• [What to do]:
Both the line containing "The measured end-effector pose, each" and the line containing "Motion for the" belong to the span. Output exactly that span from the listing below, and nothing outside it.

• [Raw data]:
━━━━━━
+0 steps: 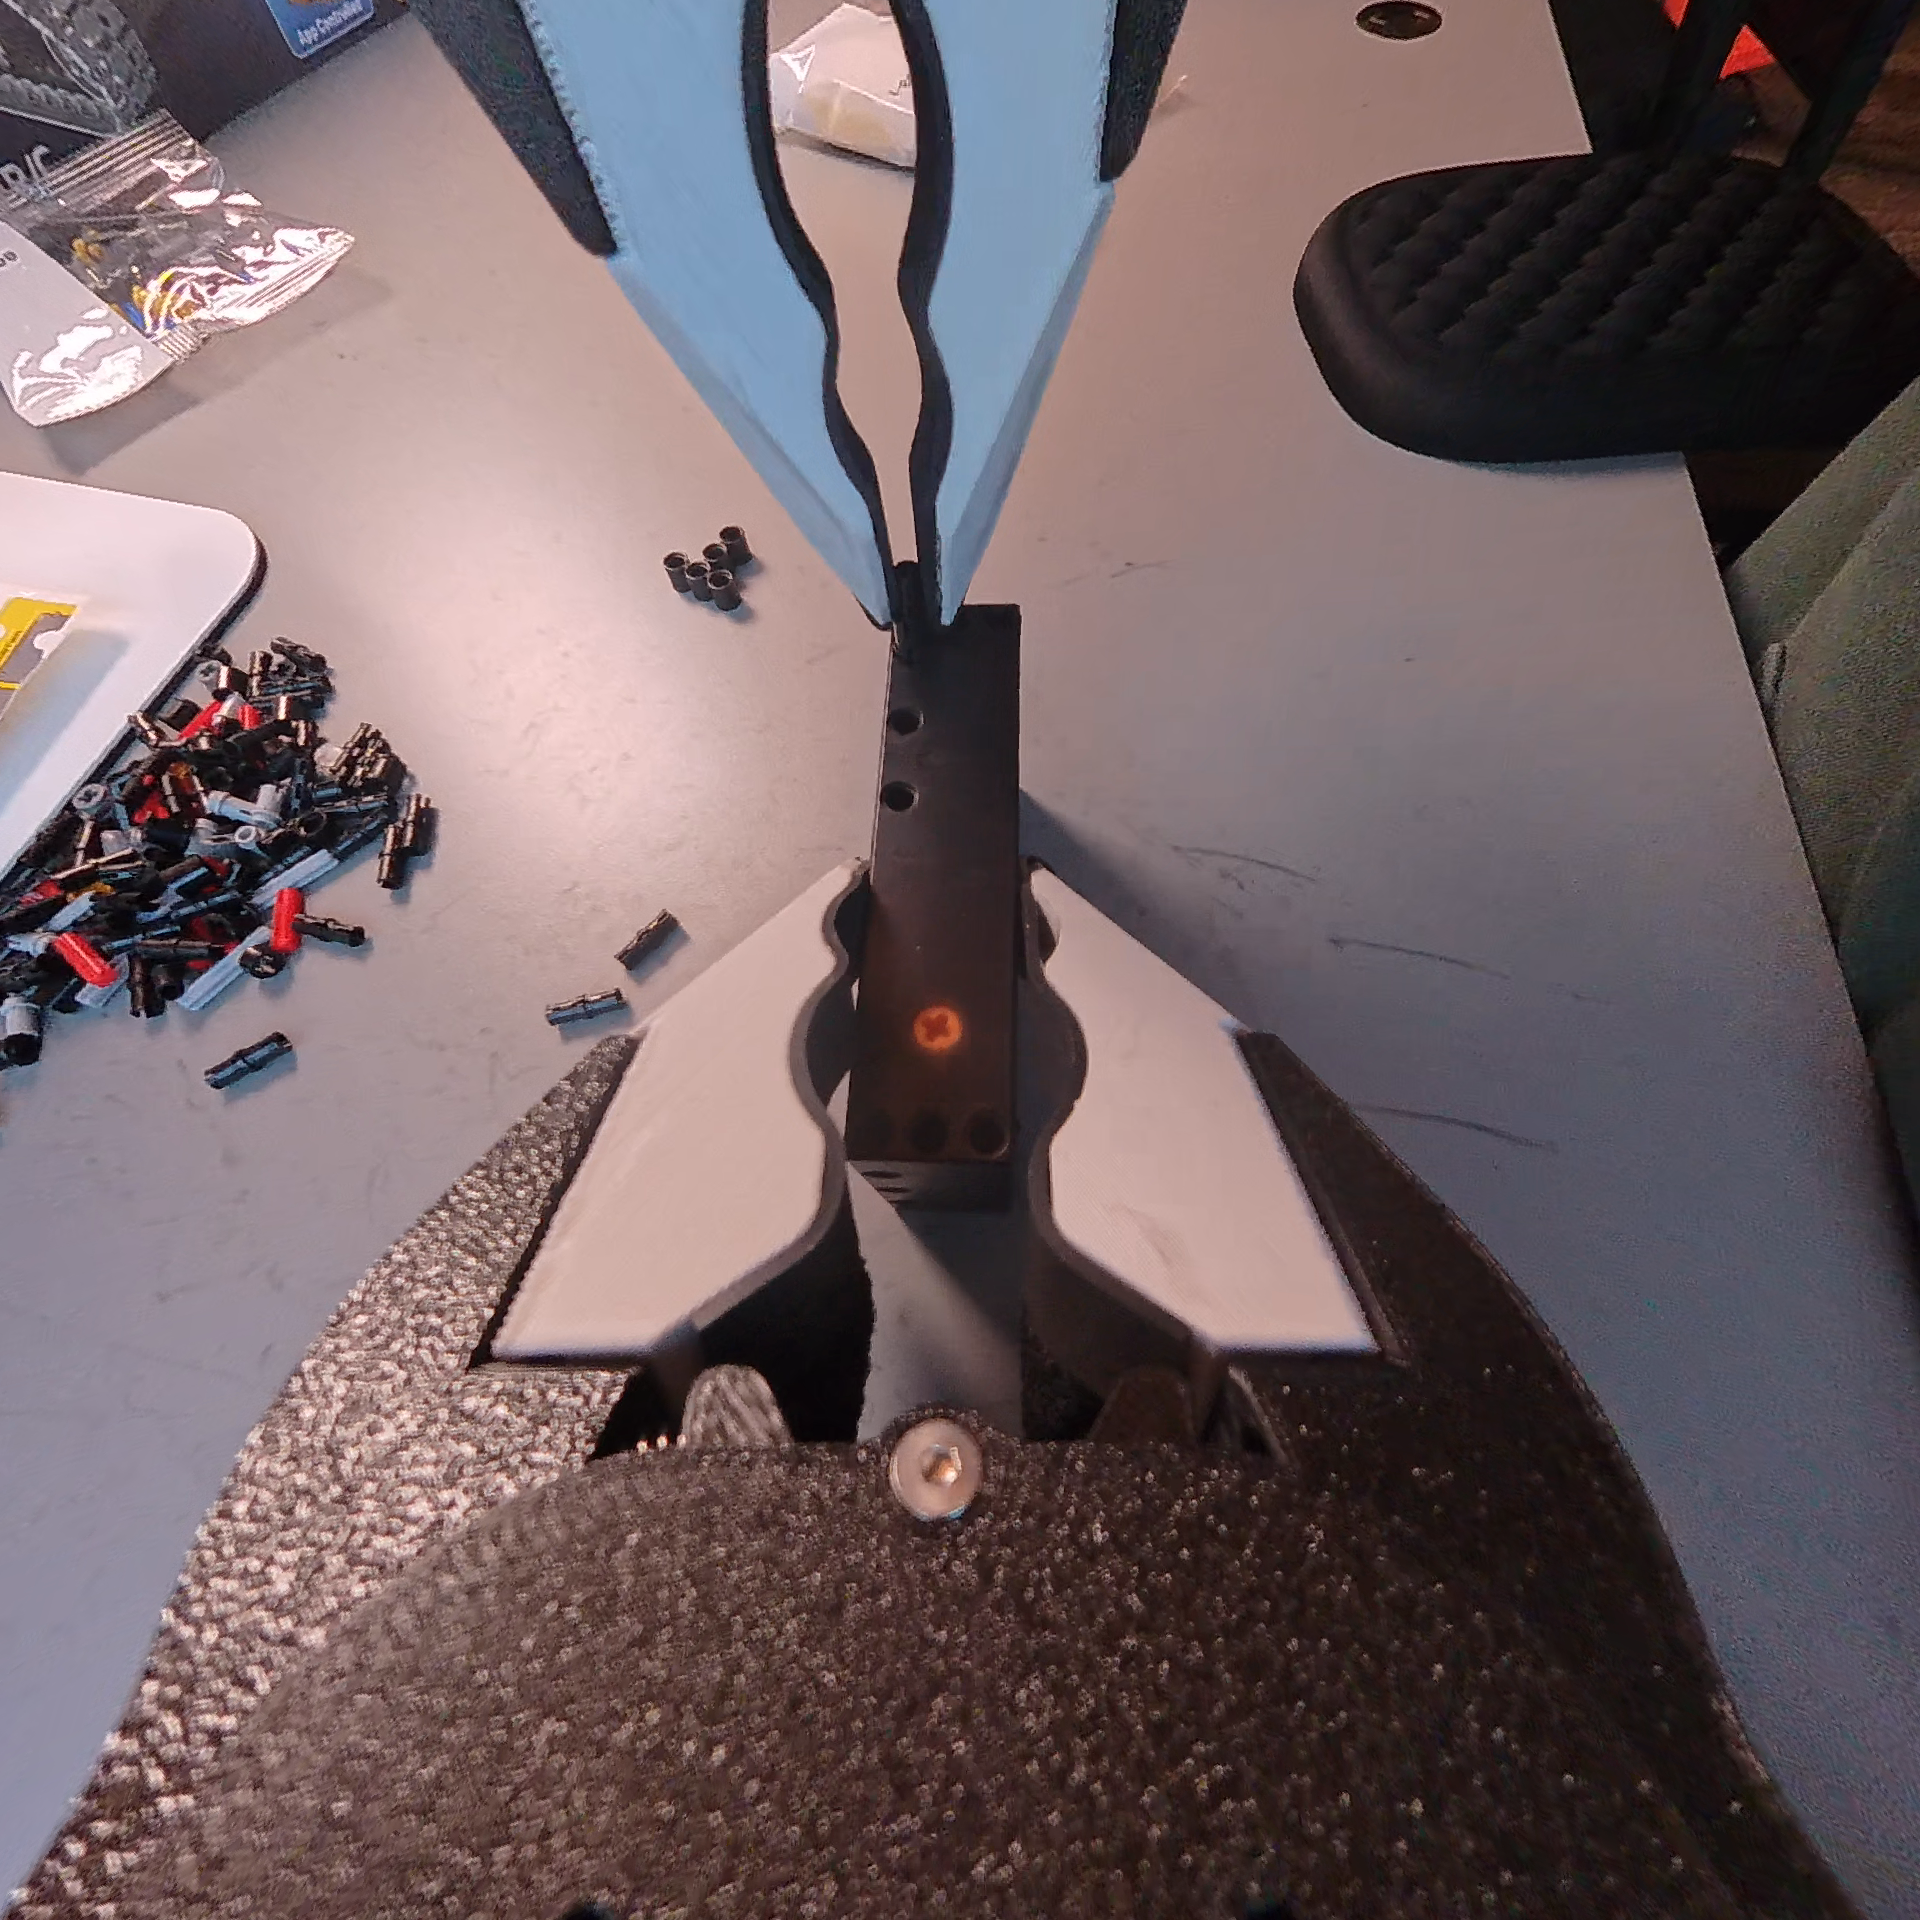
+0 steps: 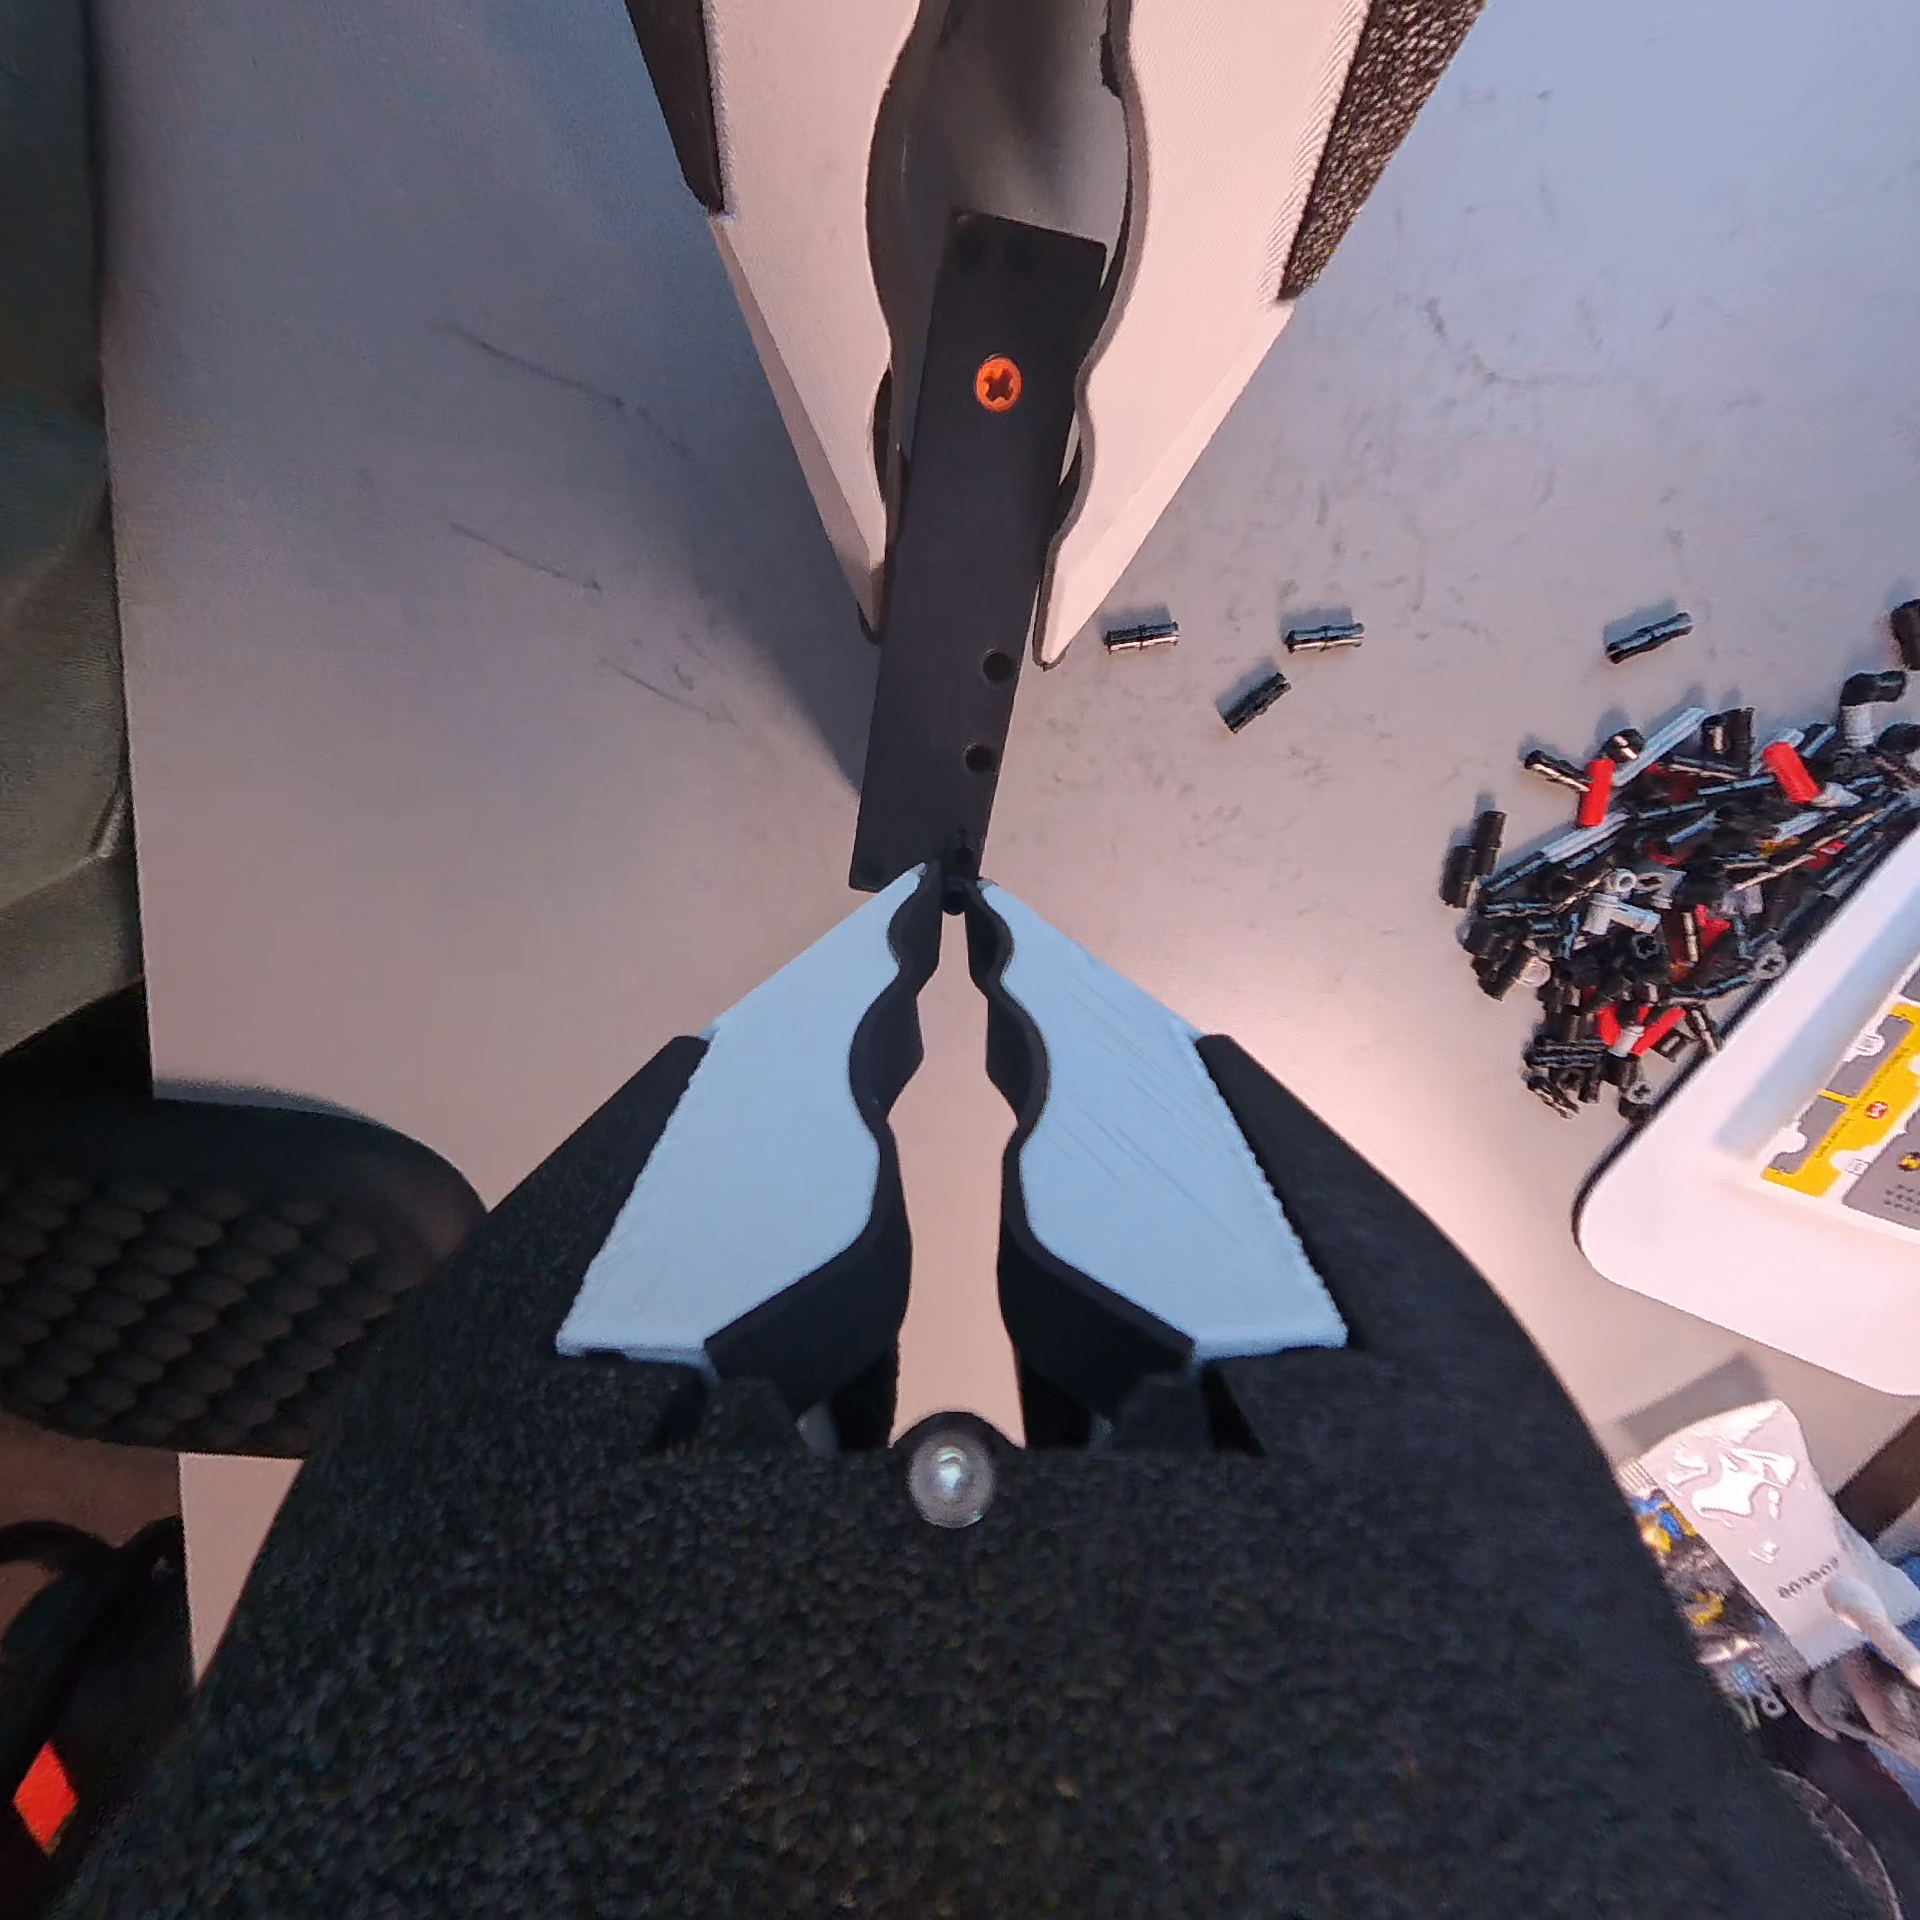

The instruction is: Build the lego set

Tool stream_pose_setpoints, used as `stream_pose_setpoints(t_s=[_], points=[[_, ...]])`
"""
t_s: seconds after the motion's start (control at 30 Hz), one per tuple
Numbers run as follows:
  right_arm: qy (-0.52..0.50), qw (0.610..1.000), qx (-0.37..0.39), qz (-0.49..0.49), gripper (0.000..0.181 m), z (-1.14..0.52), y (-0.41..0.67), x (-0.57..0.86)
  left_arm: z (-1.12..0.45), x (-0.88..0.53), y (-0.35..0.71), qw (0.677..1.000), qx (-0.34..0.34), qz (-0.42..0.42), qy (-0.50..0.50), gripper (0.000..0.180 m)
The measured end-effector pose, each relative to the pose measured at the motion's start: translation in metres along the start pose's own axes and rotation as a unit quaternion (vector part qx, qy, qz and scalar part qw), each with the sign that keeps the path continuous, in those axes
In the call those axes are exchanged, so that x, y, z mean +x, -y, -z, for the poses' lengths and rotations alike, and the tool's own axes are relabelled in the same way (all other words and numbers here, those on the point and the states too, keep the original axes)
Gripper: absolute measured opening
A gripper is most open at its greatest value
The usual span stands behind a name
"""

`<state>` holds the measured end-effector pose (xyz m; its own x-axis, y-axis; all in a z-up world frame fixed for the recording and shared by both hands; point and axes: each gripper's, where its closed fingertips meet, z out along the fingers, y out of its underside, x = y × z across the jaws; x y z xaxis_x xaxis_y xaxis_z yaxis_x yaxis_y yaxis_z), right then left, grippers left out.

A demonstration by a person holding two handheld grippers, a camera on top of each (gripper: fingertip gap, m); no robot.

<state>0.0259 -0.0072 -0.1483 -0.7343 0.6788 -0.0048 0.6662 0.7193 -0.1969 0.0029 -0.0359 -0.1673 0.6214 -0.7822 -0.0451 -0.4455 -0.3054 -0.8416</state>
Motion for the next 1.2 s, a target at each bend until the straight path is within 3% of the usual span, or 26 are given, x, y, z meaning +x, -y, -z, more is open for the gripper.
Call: stream_pose_setpoints(t_s=[0.13, 0.23, 0.47, 0.77, 0.97, 1.07, 1.13, 1.2], points=[[-0.006, 0.999, 0.041, -0.021, 0.004, 0.000, 0.001, 0.000, 0.000, 0.000, 0.000, 1.000, 0.000, 0.000, 0.000, 0.027], [0.001, 0.996, 0.084, -0.040, 0.019, 0.006, 0.002, -0.004, 0.000, 0.000, 0.000, 1.000, 0.000, 0.000, -0.001, 0.026], [-0.013, 0.992, 0.109, -0.054, 0.002, 0.009, 0.004, 0.000, 0.000, 0.001, 0.000, 1.000, 0.000, 0.001, -0.003, 0.027], [-0.017, 0.999, 0.041, -0.022, 0.000, 0.003, 0.002, -0.002, 0.000, 0.001, 0.000, 1.000, 0.000, -0.001, -0.003, 0.027], [-0.054, 0.988, 0.140, -0.021, 0.005, 0.015, 0.004, 0.001, 0.000, -0.001, 0.000, 1.000, -0.001, -0.001, 0.004, 0.026], [-0.153, 0.941, 0.290, -0.083, 0.008, 0.077, 0.005, 0.046, 0.000, -0.003, -0.001, 1.000, -0.001, 0.002, 0.010, 0.027], [-0.331, 0.871, 0.336, -0.142, 0.002, 0.136, -0.037, 0.110, 0.000, -0.006, 0.000, 1.000, -0.001, 0.006, 0.018, 0.026], [-0.447, 0.790, 0.364, -0.209, 0.001, 0.183, -0.097, 0.158, -0.001, -0.008, 0.000, 1.000, -0.001, 0.005, 0.023, 0.027]])
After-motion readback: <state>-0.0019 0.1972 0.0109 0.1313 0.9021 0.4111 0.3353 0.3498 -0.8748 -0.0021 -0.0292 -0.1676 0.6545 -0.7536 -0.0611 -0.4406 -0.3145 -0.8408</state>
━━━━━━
• [Solution to the exercise]:
The measured end-effector pose, each relative to the pose measured at the motion's start: translation in metres along the start pose's own axes and rotation as a unit quaternion (vector part qx, qy, qz and scalar part qw), each with the sign that keeps the path continuous, in those axes
In the call those axes are exchanged, so that x, y, z mean +x, -y, -z, for the poses' lengths and rotations alike, and the tool's own axes are relabelled in the same way (all other words and numbers here, those on the point and the states too, keep the original axes)
Gripper: absolute measured opening
A gripper is most open at its greatest value
The usual span stands behind a name
"""

`<state>` holds the measured end-effector pose (xyz m; its own x-axis, y-axis; all in a z-up world frame fixed for the recording and shared by both hands; point and axes: each gripper's, where its closed fingertips meet, z out along the fingers, y out of its underside, x = y × z across the jaws; x y z xaxis_x xaxis_y xaxis_z yaxis_x yaxis_y yaxis_z), right then left, grippers left out.

A demonstration by a person holding two handheld grippers, a camera on top of each (gripper: fingertip gap, m); no robot.

<state>0.0259 -0.0072 -0.1483 -0.7343 0.6788 -0.0048 0.6662 0.7193 -0.1969 0.0029 -0.0359 -0.1673 0.6214 -0.7822 -0.0451 -0.4455 -0.3054 -0.8416</state>
Motion for the next 1.2 s, a target at each bend until the straight path is within 3% of the usual span, or 26 are given, x, y, z meaning +x, -y, -z, more is open for the gripper.

Nothing remains to add to the answer.